Godin's "Here Comes Everybody" in which he clearly explains the sea change in society that not only allows, but supports grass roots efforts to a degree never before possible.
I felt he was not so much reading, but speaking directly to me. It was personal.
Godin's analysis goes beyond "we must utilise the internet or be left behind." He gives insightful analysis and makes a compelling argument for a new sort of leadership.
This new sort of leadership is not rocket science, but is accessible to any who will take the plunge.
Tribes have always existed but are now a global and omnipresent reality that anyone who has a message they want to get out there must contend with. The world is not a single blob of people - ie. the market, or the population. The blob is actually a network of interconnected tribes - tribes with specific characteristics, needs, and potential. To influence today, you must realise this and find the tribe you will lead. Your message doesn't have to reach the whole world, but it should reach someone. Chances are it will be heard by, spread among, and be further propogated by a tribe.
Read it or listen to it. There is a lot to think about.
on a quest to read Audible's entire nonfiction science section...
I'd been hearing about Seth Godin for a long time and I did enjoy this book but I think it might be better suited for print than audio. It's divided up into short essays about various topics related to leadership and the changing cultural/business landscape.
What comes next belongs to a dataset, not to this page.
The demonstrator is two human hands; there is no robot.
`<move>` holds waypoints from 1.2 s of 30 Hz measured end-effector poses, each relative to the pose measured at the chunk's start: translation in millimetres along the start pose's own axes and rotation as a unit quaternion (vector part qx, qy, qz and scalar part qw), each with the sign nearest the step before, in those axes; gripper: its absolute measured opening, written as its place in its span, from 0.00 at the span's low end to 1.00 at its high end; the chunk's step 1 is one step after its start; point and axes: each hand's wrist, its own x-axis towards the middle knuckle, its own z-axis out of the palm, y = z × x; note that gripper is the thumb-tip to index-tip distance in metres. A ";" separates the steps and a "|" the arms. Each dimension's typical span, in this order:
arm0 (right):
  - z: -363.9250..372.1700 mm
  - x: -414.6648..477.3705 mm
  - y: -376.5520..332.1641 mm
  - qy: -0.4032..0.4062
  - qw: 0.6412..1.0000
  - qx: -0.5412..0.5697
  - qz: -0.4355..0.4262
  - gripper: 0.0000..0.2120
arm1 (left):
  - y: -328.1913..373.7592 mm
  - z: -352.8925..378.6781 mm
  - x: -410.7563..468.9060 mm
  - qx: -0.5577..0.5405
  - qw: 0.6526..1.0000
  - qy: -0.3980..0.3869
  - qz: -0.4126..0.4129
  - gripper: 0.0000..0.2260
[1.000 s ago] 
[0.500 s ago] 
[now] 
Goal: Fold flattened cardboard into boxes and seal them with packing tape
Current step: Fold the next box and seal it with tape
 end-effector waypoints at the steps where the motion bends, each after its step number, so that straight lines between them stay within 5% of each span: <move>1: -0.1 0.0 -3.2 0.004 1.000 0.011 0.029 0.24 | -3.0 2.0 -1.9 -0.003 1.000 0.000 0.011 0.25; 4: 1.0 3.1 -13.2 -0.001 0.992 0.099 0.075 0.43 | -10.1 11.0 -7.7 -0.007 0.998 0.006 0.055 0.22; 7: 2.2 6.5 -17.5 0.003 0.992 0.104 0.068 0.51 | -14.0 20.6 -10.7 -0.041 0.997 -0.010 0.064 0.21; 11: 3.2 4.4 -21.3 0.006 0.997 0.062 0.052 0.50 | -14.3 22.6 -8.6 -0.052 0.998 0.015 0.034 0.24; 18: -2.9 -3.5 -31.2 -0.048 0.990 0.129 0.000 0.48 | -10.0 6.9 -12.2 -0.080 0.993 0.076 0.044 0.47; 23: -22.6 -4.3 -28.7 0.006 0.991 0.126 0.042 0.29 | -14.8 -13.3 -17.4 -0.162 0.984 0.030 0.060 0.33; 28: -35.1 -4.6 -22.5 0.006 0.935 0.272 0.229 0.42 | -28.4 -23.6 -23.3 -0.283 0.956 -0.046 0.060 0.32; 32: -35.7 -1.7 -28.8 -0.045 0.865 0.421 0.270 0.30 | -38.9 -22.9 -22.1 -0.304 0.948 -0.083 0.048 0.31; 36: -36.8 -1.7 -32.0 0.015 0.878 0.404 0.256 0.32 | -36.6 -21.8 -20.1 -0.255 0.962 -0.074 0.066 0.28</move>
Since he seems to be reading a section/chapter heading about every minute or so, nothing really sank in for me. This is not a comment about the quality of his thinking but I think this might be the perfect book to keep atop the toilet tank; read a tiny bit and then ruminate on it for some time. There's inspiration to be found here for sure but, for me at least, I ended this one feeling like a promise hadn't been kept somehow.